(Extracted records)

- Opening Delimiter -

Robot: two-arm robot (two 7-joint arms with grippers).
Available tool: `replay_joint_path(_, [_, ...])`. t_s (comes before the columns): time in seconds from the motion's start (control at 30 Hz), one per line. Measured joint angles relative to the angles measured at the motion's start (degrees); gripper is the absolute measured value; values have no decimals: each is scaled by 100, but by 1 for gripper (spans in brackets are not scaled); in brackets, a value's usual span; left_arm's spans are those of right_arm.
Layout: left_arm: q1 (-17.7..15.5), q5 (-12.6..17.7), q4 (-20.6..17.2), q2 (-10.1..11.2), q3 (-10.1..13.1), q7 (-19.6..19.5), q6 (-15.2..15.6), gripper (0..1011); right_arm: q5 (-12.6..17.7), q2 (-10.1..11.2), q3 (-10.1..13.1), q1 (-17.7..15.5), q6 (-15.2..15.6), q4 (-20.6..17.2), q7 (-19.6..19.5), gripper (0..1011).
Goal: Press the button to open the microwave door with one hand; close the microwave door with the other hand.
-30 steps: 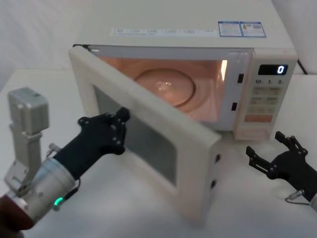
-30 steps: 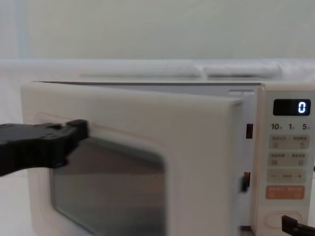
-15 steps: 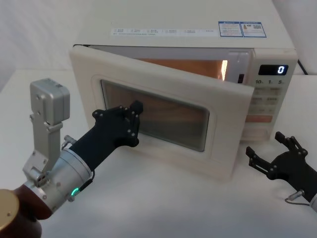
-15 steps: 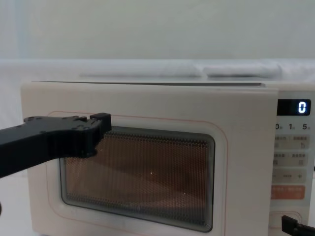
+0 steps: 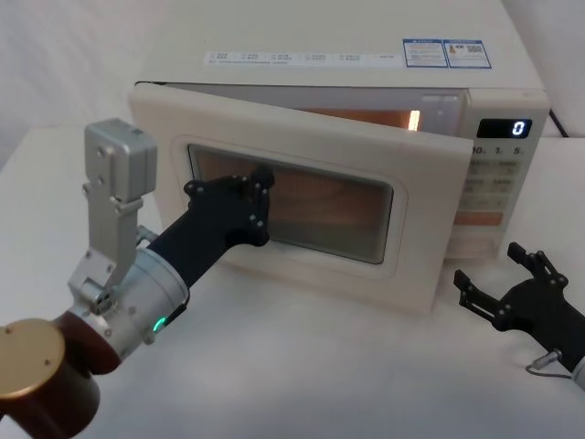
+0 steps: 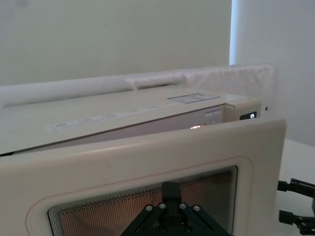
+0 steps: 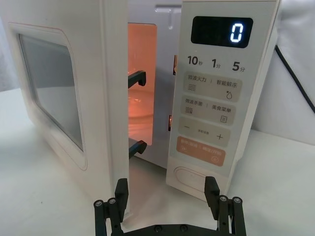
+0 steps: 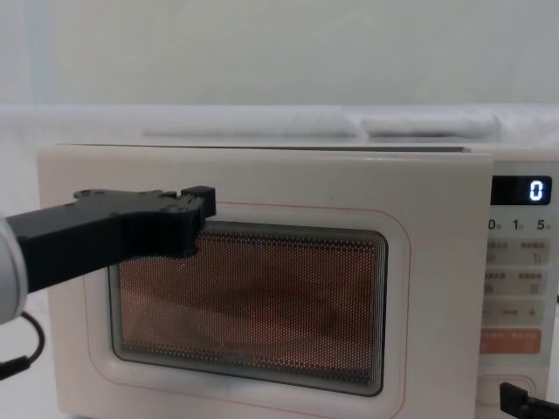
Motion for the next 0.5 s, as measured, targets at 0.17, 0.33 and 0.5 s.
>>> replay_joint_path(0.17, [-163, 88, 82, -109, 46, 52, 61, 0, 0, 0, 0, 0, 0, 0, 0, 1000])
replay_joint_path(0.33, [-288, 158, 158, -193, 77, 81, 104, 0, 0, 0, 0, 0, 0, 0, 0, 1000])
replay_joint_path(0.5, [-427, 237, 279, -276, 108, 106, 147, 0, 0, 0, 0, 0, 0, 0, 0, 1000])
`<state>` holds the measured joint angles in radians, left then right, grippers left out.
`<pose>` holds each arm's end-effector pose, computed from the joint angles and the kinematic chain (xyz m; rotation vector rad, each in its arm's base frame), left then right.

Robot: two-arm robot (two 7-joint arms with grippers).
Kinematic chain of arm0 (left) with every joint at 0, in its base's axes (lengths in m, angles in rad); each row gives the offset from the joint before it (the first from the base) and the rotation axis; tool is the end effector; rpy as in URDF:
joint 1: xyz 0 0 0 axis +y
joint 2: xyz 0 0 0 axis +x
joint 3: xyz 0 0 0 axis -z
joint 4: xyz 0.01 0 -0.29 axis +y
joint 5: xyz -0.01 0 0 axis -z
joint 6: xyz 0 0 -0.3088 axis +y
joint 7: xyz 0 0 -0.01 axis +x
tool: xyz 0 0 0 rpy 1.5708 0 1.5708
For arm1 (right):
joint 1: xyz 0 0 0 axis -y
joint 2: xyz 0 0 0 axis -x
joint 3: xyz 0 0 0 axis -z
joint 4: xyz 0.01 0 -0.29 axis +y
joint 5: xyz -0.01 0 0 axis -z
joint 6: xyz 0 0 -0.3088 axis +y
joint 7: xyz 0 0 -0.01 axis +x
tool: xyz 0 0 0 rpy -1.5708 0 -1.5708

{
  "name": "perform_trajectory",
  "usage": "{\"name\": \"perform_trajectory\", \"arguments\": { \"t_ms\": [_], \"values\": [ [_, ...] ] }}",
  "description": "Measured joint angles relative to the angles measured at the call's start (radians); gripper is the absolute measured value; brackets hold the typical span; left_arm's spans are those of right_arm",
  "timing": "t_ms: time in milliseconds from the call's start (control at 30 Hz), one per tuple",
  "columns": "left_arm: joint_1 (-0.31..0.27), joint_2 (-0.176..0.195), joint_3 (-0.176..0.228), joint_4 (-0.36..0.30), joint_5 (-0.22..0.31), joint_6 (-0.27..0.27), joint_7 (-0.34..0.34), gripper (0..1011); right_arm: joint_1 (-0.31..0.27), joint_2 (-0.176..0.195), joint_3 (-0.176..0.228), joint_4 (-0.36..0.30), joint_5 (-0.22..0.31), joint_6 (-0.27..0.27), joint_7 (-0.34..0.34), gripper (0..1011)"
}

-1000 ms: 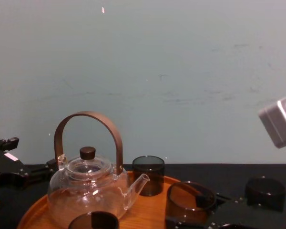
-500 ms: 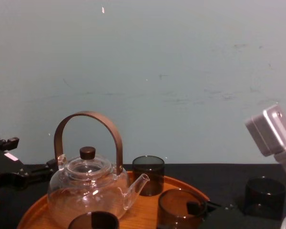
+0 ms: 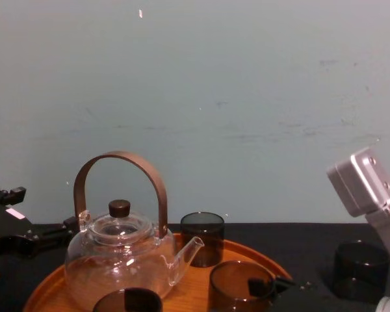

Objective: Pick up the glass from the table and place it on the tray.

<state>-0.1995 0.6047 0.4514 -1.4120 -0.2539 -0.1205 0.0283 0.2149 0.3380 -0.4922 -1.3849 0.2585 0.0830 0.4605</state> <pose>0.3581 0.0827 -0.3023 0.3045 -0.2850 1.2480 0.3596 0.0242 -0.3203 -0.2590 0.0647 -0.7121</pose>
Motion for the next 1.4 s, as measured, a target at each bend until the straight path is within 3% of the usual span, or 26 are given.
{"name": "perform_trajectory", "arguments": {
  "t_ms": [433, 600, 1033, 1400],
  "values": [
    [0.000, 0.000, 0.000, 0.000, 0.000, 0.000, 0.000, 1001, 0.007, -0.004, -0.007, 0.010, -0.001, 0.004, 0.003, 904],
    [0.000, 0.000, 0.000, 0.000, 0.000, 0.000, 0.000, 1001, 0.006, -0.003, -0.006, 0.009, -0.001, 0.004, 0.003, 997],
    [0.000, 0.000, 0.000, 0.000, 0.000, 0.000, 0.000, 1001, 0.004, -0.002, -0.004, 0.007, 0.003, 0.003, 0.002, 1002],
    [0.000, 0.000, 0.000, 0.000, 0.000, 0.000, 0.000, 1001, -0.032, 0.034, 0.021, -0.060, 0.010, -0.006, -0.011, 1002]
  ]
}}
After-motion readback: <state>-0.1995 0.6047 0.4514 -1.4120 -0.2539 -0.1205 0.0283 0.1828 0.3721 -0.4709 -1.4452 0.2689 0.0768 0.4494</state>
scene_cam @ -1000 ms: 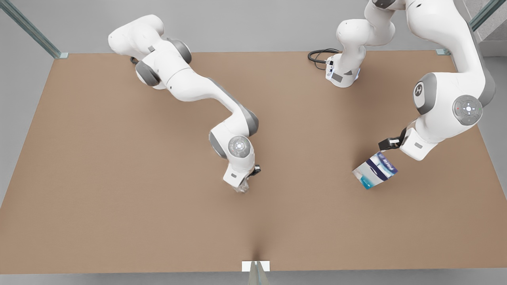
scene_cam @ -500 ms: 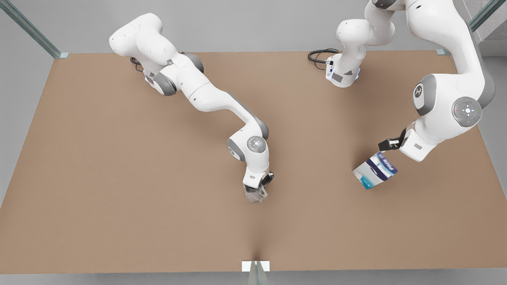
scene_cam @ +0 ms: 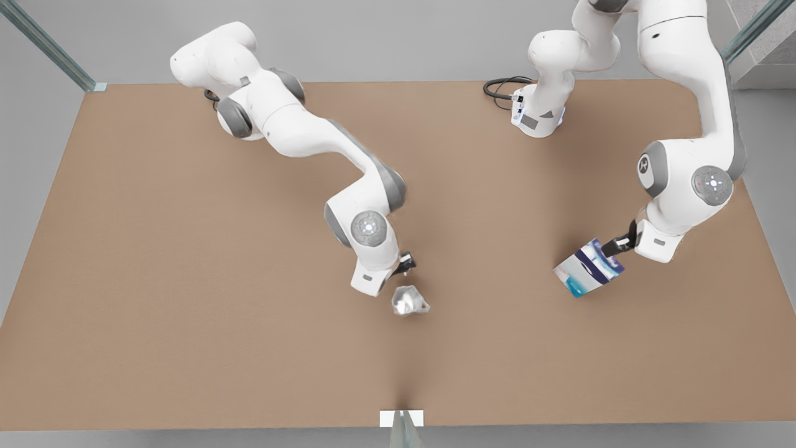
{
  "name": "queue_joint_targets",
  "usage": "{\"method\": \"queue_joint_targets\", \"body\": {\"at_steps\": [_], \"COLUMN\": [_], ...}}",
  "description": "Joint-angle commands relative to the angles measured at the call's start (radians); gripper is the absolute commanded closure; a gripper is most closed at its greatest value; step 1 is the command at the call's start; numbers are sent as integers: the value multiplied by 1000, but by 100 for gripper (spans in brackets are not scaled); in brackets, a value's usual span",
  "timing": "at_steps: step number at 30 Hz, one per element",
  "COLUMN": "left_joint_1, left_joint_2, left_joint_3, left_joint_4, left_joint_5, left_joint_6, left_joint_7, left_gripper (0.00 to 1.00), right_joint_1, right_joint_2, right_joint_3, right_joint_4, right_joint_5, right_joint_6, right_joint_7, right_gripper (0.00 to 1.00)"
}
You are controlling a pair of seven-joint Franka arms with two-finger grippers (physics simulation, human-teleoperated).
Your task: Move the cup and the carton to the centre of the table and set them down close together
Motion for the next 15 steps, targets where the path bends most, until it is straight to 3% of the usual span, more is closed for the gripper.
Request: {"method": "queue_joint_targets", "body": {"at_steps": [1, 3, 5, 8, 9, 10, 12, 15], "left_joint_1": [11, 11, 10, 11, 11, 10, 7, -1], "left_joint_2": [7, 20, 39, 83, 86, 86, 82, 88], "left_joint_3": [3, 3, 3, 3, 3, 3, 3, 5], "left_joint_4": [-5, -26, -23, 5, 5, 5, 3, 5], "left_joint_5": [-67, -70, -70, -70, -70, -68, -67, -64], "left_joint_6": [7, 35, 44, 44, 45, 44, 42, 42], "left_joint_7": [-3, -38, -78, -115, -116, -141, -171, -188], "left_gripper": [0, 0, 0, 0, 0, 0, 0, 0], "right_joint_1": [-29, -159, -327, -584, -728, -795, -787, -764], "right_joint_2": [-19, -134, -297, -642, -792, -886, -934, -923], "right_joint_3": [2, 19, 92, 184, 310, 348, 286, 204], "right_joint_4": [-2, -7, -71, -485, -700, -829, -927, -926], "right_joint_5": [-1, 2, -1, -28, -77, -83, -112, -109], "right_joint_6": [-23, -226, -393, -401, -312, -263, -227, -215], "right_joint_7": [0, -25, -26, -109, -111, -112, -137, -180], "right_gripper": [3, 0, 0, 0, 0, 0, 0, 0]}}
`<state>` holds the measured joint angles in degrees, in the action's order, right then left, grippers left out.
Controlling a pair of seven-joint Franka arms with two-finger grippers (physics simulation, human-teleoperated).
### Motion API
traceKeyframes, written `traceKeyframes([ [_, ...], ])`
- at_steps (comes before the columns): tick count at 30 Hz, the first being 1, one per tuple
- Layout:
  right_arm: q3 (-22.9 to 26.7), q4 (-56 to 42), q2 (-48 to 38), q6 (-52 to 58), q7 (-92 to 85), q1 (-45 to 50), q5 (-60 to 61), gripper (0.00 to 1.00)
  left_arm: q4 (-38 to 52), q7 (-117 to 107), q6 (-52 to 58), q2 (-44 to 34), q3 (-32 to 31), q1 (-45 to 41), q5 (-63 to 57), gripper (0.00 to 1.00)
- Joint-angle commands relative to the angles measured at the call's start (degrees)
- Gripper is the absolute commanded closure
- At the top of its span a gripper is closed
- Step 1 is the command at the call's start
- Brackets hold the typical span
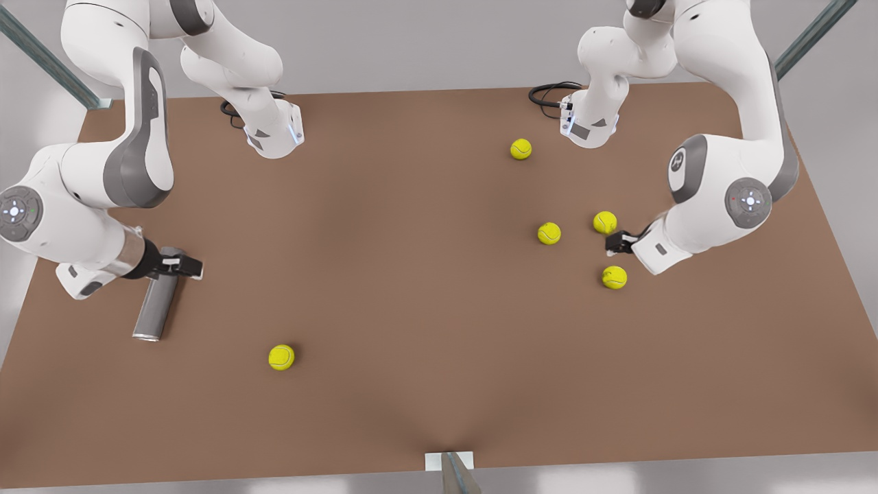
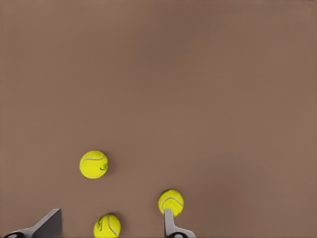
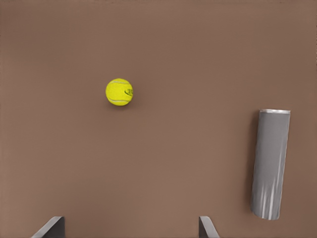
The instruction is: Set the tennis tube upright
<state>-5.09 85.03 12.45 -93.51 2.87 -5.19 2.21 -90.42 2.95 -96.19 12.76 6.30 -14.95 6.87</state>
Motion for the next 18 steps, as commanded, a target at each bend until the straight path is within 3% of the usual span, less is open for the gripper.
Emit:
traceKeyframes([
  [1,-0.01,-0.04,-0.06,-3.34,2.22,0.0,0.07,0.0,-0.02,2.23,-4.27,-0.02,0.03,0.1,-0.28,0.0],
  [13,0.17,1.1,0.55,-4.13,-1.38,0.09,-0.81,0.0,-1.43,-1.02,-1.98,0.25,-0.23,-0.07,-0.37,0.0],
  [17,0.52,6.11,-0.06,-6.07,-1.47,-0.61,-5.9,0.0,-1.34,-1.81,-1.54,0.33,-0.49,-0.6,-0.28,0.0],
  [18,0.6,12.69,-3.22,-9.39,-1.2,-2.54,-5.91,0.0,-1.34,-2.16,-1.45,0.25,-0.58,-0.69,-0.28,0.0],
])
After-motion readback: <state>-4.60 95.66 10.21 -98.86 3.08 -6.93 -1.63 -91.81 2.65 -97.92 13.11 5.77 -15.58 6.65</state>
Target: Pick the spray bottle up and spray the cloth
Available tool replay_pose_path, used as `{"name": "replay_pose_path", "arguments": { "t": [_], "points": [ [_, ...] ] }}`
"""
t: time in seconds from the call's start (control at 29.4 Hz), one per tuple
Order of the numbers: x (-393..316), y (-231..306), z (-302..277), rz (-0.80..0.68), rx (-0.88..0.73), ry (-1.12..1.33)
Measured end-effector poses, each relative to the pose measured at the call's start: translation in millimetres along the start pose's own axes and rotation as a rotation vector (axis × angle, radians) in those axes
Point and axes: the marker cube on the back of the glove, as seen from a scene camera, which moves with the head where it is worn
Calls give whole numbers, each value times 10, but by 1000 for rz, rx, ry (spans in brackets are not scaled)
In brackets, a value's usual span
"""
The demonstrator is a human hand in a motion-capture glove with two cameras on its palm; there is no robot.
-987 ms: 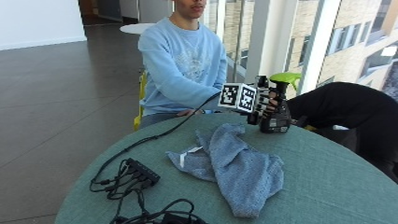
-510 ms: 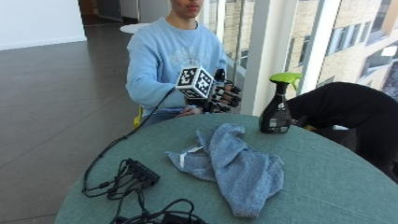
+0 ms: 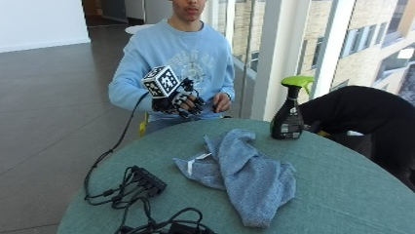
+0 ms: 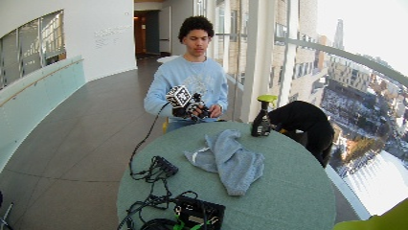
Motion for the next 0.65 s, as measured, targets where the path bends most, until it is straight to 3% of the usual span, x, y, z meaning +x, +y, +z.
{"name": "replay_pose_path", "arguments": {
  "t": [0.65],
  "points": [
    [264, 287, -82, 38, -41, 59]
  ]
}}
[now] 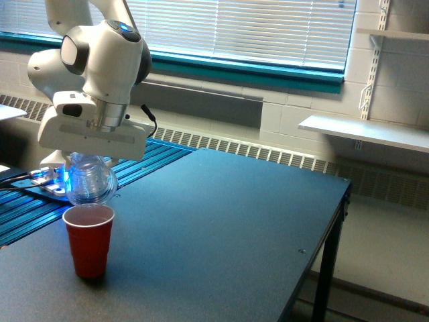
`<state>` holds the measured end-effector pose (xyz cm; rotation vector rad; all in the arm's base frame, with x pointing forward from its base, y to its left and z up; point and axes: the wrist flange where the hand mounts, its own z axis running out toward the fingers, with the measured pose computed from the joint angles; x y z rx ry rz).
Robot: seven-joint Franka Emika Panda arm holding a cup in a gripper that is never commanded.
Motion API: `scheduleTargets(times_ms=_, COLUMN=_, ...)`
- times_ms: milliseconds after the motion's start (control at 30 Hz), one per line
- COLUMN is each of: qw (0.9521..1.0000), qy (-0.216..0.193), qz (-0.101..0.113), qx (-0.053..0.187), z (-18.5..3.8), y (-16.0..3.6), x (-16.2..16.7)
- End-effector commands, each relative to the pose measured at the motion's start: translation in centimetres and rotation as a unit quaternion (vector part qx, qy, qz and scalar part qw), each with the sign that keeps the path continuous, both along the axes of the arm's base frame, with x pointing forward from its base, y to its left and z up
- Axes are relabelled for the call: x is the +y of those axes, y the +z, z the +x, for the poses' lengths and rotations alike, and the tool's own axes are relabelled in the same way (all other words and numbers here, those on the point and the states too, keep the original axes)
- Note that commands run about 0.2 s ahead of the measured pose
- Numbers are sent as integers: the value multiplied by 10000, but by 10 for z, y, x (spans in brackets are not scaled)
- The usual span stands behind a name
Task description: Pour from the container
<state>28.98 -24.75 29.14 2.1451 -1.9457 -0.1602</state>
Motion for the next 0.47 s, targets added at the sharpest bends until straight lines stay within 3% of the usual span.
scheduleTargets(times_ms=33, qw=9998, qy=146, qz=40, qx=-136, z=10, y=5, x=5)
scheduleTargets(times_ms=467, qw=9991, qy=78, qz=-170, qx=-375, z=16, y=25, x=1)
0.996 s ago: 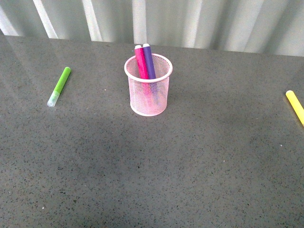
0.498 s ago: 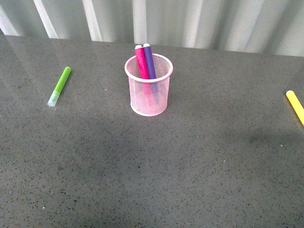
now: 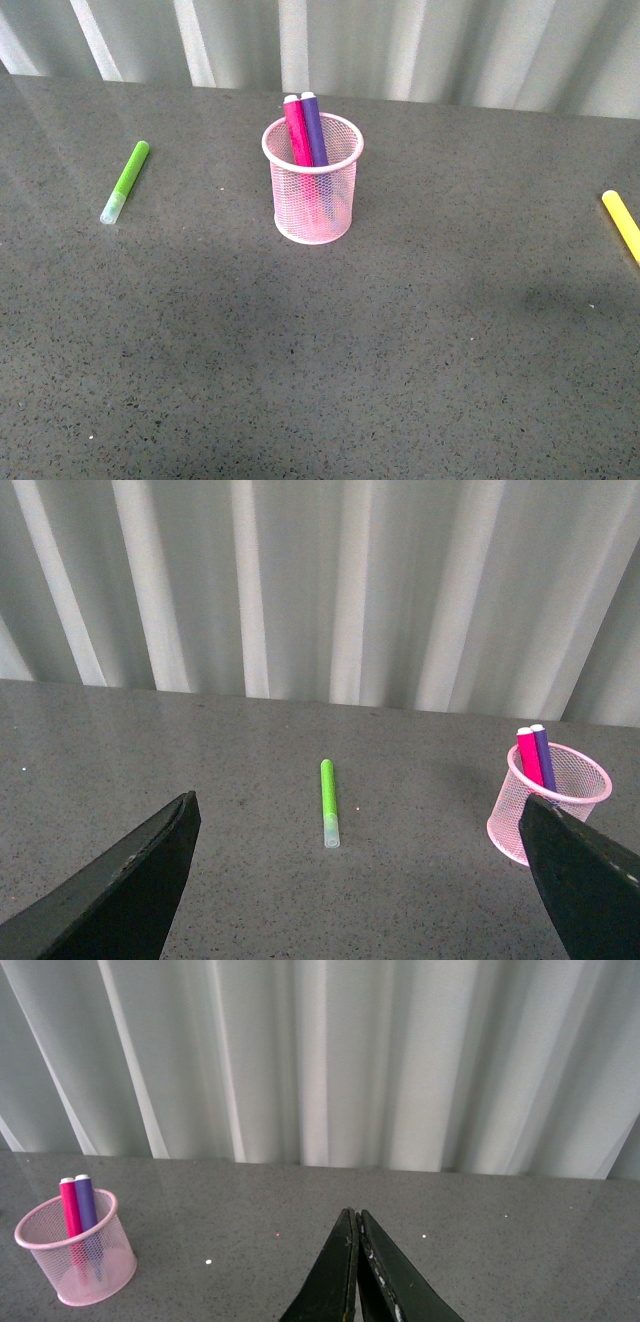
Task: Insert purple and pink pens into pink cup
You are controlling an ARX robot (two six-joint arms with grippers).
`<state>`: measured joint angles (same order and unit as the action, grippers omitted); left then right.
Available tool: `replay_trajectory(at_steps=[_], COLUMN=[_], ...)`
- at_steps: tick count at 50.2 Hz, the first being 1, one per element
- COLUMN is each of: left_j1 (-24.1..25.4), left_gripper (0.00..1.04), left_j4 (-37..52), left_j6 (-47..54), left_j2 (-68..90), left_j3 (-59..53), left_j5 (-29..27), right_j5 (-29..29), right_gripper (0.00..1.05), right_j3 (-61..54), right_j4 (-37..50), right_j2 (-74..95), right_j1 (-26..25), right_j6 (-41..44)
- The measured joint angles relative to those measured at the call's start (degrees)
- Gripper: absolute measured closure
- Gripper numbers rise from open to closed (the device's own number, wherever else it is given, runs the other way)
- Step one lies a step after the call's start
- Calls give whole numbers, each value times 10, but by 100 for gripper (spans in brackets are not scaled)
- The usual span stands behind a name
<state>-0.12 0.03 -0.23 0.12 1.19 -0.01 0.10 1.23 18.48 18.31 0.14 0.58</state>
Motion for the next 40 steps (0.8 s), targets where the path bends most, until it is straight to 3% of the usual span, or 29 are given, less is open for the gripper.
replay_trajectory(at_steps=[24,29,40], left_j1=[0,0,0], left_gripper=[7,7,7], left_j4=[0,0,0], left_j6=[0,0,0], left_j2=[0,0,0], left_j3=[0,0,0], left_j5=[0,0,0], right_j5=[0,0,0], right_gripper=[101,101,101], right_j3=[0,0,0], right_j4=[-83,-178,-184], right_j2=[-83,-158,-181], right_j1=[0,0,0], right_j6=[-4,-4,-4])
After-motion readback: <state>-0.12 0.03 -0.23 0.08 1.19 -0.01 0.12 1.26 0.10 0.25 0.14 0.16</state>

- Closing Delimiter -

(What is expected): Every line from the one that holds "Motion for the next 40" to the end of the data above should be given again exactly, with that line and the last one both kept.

(Result of this exercise):
Motion for the next 40 steps (0.8 s), targets where the path bends most, until it is straight to 3% of the usual span, or 29 are given, less is open for the gripper.
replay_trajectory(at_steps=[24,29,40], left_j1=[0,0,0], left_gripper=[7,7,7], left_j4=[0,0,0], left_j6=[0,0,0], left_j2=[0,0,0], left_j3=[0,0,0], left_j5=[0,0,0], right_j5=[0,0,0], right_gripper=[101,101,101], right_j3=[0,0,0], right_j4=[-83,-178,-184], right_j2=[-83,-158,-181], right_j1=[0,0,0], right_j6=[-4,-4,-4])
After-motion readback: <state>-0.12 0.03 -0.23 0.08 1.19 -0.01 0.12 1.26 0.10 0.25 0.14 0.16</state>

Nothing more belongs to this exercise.